In early March, Geo-TV (“Live-TV” in Urdu), Pakistan’s most popular broadcast news station, was taken off air in more than 80 percent of the country according to the company’s chief executive Mir Ibrahim Rahman.
According to the New York Times, the removal of the channel from the country’s airwaves was gradual–people living in areas administered by the Pakistani military first lost access to Geo-TV, with a national shutdown initiated only a few weeks later.
The ban remained in place over a month before Geo-TV began broadcasting early this week with no prior notice or comment from the channel’s executives or The Pakistan Electronic Media Regulatory Authority.
However, brief statements acknowledging the issue have been obtained by Pakistani journalist Marvi Sirmed, special correspondent for the Daily Times, in off-the-record conversations with national cable providers.
Sirmed told Al Jazeera’s “The Listening Post” that after she turned off her tape recorder during an interview with employees working for the cable providers, she was told that entities who had ordered the channel’s shutdown were “much bigger than any government.”
This statement, along with similar comments obtained by Reuters from Geo-TV insiders, has led to speculation regarding whether this power is Pakistan’s influential military.
It is well known that in previous years, the country’s armed forces, also called “the establishment,” have had contentious relationships with the press. In recent times, this has shown itself to be that case with Geo-TV, as its antagonistic and so-called “pro-civilian government” reporting has been criticized by top military officials.
Geo-TV’s critical reporting
The military’s disdain for Geo-TV can be traced back to 2007 when the network was accused of encouraging protests that led to the overthrow of the then military dictatorship. The continued coverage of the mass demonstrations and critical tone taken towards the country’s armed forces caused tensions to rise between military officials and the channel’s owners.
This contentious relationship reached a breaking point in 2014 with the attempted murder of one of Geo-TV’s key personalities, Hamid Mir. The network accused the country’s intelligence services, also known as the Inter-Services Intelligence directorate (ISI), of carrying out the attack in order to silence its journalists and their reporting on the military.

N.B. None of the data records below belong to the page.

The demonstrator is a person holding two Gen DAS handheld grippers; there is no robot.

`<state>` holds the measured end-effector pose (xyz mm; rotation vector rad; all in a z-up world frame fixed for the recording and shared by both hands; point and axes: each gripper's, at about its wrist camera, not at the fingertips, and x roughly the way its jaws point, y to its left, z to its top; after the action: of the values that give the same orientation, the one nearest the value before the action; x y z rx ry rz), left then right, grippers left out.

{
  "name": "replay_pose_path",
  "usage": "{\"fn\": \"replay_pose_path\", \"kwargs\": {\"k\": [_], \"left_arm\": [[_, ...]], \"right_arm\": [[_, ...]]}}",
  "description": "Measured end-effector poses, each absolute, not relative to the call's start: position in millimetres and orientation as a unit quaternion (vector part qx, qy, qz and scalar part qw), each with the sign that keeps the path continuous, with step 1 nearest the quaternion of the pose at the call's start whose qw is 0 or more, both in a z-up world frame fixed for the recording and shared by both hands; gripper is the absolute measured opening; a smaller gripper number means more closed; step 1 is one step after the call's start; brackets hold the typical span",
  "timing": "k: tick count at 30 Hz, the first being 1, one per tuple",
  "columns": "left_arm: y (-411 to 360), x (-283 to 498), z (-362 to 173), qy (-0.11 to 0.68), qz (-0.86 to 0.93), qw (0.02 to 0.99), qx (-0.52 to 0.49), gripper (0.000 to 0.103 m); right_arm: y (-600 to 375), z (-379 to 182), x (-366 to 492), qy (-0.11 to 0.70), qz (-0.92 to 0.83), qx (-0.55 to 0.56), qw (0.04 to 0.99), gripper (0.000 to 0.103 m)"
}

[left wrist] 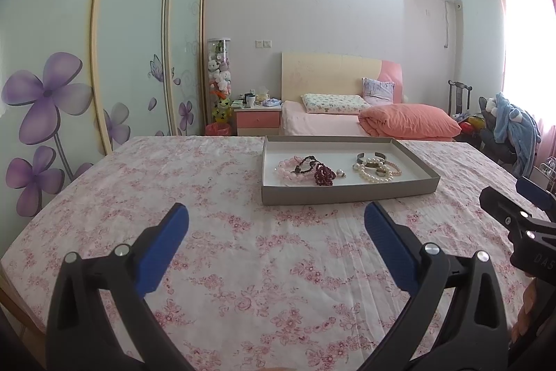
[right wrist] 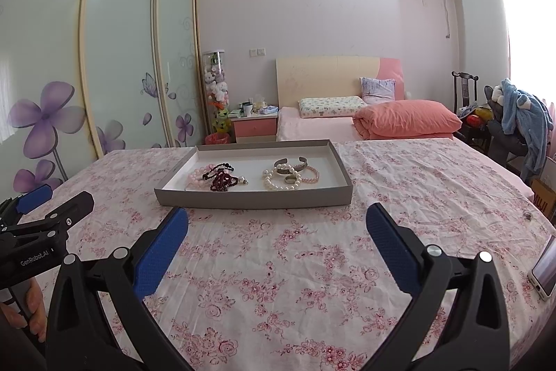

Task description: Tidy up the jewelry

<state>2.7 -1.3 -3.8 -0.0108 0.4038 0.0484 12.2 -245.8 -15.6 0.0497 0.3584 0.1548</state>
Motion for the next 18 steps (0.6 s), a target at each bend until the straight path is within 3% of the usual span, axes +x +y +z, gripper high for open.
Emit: {"fn": "replay_pose_path", "kwargs": {"k": [18], "left_arm": [[-3.7,2.4,-9.8,0.207,0.023,0.978,-0.004,0.099]], "right_arm": [[-244.2,-17.8,11.5,0.18,0.077,0.025,0.98,0.101]]}}
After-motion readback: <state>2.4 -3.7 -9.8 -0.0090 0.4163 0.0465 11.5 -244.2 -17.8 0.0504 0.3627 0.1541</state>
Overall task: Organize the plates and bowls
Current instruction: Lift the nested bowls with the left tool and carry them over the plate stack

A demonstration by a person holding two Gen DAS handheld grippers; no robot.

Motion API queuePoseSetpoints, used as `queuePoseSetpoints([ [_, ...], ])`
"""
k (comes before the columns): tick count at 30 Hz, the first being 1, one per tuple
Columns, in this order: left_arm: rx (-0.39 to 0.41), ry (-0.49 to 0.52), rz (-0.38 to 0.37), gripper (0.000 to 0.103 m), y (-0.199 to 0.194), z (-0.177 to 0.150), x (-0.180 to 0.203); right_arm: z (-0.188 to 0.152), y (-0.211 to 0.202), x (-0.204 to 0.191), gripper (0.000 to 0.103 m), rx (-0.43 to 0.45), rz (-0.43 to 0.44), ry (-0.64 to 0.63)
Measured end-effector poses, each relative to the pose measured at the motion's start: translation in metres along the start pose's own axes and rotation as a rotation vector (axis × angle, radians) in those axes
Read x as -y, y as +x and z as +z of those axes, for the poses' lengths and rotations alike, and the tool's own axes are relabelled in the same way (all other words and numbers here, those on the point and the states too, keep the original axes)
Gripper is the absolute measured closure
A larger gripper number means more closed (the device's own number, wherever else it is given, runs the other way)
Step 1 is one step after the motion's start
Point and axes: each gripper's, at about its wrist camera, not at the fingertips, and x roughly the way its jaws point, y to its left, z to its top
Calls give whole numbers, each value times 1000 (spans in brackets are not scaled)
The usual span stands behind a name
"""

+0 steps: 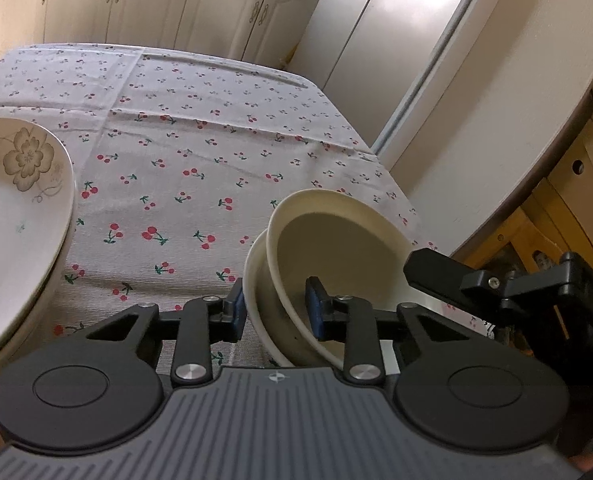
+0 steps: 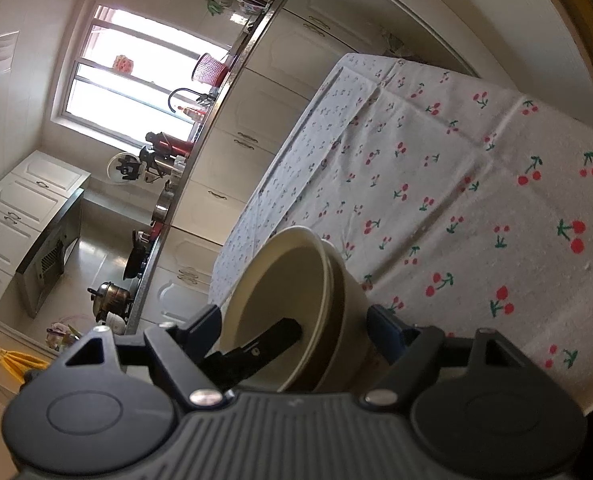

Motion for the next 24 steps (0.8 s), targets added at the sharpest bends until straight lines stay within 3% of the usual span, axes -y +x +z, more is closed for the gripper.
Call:
queuePoseSetpoints([
  [24,125,-23,41,71,-55,20,-13,-6,15,-46,23,-53,72,-42],
])
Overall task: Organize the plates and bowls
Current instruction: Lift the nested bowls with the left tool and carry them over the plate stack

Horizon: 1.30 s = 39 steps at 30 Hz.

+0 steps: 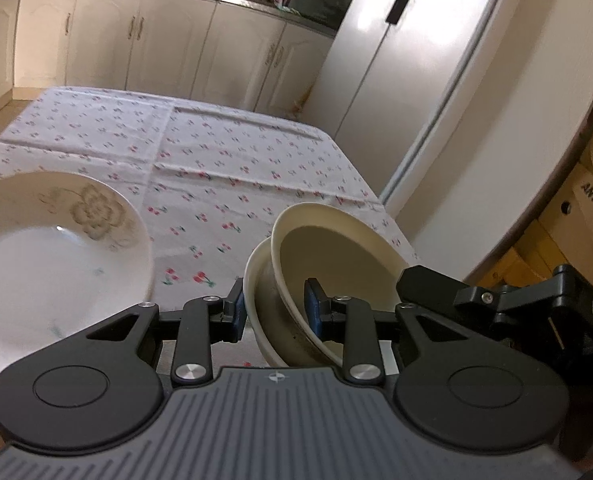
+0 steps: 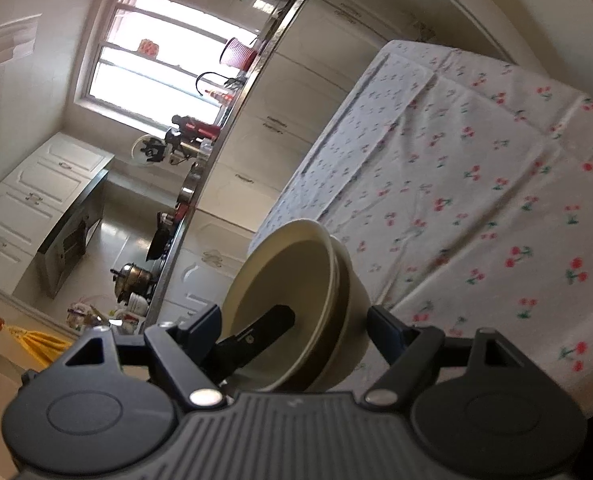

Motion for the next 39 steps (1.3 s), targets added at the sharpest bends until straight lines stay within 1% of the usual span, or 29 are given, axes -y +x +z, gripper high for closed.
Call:
queuePoseSetpoints([
  [10,78,-60,55,71,-37,17,-33,0,37,-39,23,-81,68,-34],
  [15,124,-98,105,71,-54,26,-58,-6,68,-67,23,-145,100,-77],
  [19,157,-135,163,72,-64,31,-83,-16,98,-84,22,-210,120,-109],
  [23,160,-177,208,71,-63,31,-103,-25,126,-87,22,-269,126,-99],
  [27,133,-212,229,71,-53,28,-116,-32,144,-85,22,-299,103,-94],
  [30,113,-233,227,71,-50,27,-123,-33,150,-83,22,-310,86,-85],
  [34,99,-242,223,71,-48,28,-122,-35,152,-79,22,-310,71,-86],
  [39,85,-255,220,71,-47,27,-128,-37,154,-81,22,-305,54,-128],
])
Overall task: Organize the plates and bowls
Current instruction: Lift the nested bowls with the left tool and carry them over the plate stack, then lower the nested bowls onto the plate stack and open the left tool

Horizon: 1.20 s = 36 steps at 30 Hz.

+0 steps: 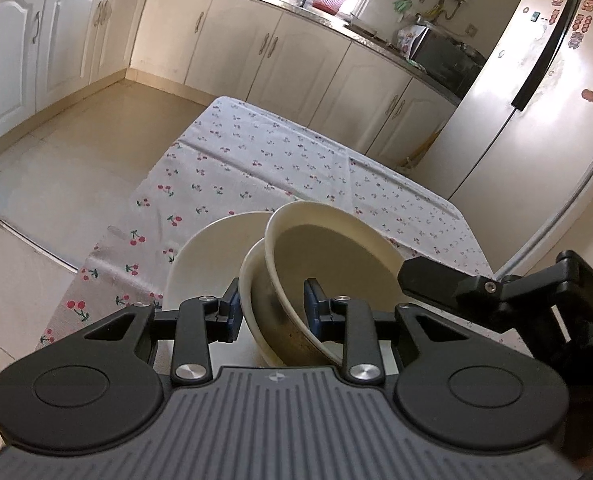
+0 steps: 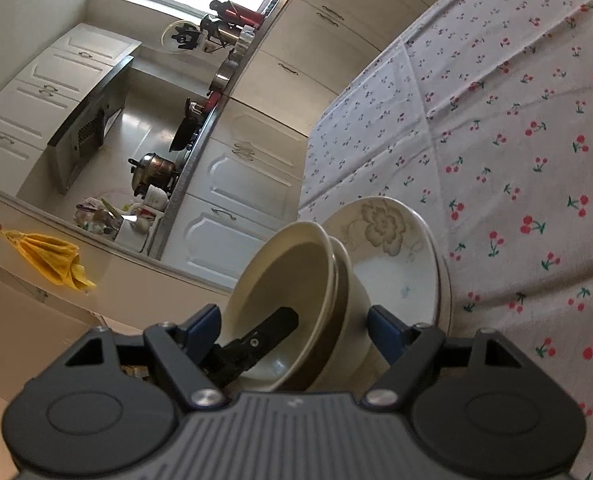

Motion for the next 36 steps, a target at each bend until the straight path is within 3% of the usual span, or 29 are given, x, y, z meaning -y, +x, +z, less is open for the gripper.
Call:
queuePoseSetpoints([
  [8,-9,-7,1,70,3,3,-3,1,2,-2,21,7,-5,-33],
  [12,-4,-3,11,68,1,1,-3,0,-1,-6,16,18,-21,-73],
  [18,36,15,57,52,-5,-1,-2,-1,-20,-17,7,91,-75,-174],
  [27,106,56,111,26,-35,-5,7,-8,-52,-12,7,183,-157,-247],
  [31,120,79,134,8,-48,-11,15,-15,-62,-12,6,215,-210,-279],
  [36,135,125,163,3,-64,-22,26,-27,-75,-12,2,234,-251,-318],
])
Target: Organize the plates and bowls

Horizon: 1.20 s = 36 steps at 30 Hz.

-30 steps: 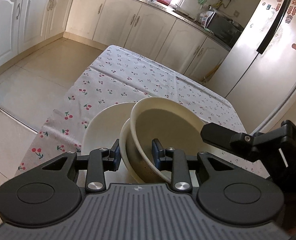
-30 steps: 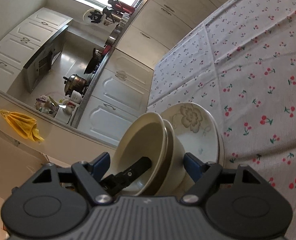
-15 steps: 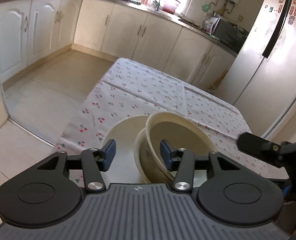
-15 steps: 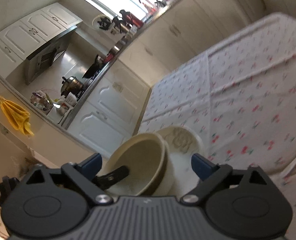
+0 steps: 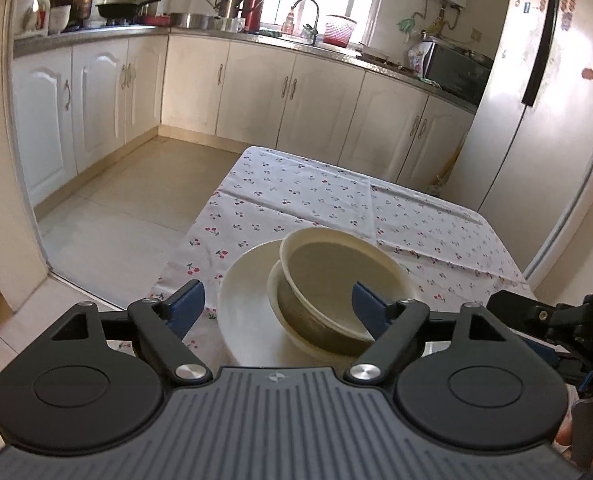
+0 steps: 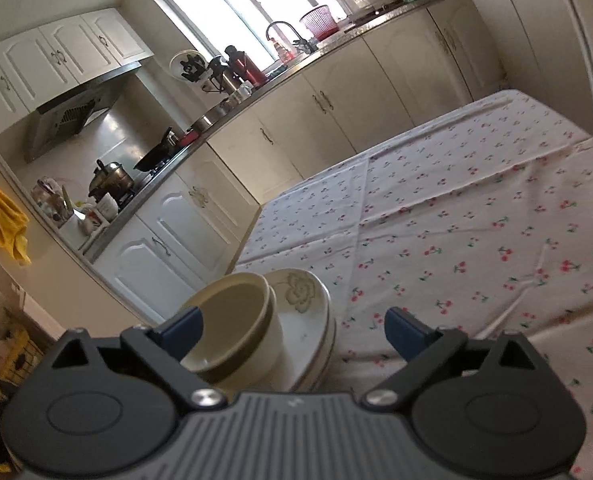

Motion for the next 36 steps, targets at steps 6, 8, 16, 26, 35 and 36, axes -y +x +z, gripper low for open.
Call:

However, these claims were not well met by national and international observers, as they claimed that such direct accusations, made without proof, were part of Geo-TV’s sensationalist reporting.
Geo-TV accusations of ISI’s involvement in the attack on Mir were met with a temporary shutdown of the channel in the country’s main cities. The military, who then claimed direct responsibility for ordering Geo-TV to be taken off Pakistan’s airwaves, justified their actions by stating that the network had violated media laws due to their destructive campaign against the intelligence services.
However, despite the shutdown, Geo-TV had remained critical of the country’s armed forces. In an interview with The New York Times, an employee working for the network claimed this was because the owners had extensive control over Geo-TV’s coverage and “no editor or journalist can take a stand against them.”
Given that elections in Pakistan are due to be held in July 2018, the military’s tolerance of Geo-TV’s critical journalism has significantly diminished.
According to Reuters, the channel had extensively covered the rallies held across Pakistan in support of the ousted Prime Minister, Nawaz Sharif, who was accused of corruption earlier this month.
Sharif and the military had been at odds during his term, as he sought to assert civilian control over the country’s army. As a result, Pakistan’s armed forces have been allegedly attempting to prevent Sharif’s party from retaining its parliamentary majority.
The shutdown of Geo-TV, whom many accuse of being a mouthpiece for the civilian government, was speculated to be part of the military’s plan to regain control of the country.
Geo-TV negotiations with Pakistani military
According to Reuters, on April 17, over a month after the shutdown of Geo-TV began, the channel was restored on some main cable operators in Pakistan.
In an interview with the news source, two employees working for Geo-TV stated that the channel was able to negotiate a deal with the Pakistani military that would allow them to return to the air. However, no official comments have been made by the military’s press office or Geo-TV’s executives confirming that the negotiations took place.
In an email sent last week by Geo-TV’s management to its staff, they explained that significant changes were going to be made to the channel’s editorial policy. Journalists would now have to refrain from including negative portrayals of the military and Supreme Court in their reports. Coverage of the former prime minister’s corruption trial that imply he is innocent was also to be avoided.
As a result of these events, organizations around the world have voiced their concerns, including the Committee to Protect Journalists, who see this temporary shutdown as a threat to freedom of speech in the country.
This sentiment is shared amongst Pakistan’s journalistic bodies who state that the media landscape has never been so limited. However, what seems to be most worrying to them is that fact that this could finally give the Pakistani military the means necessary to consolidate power.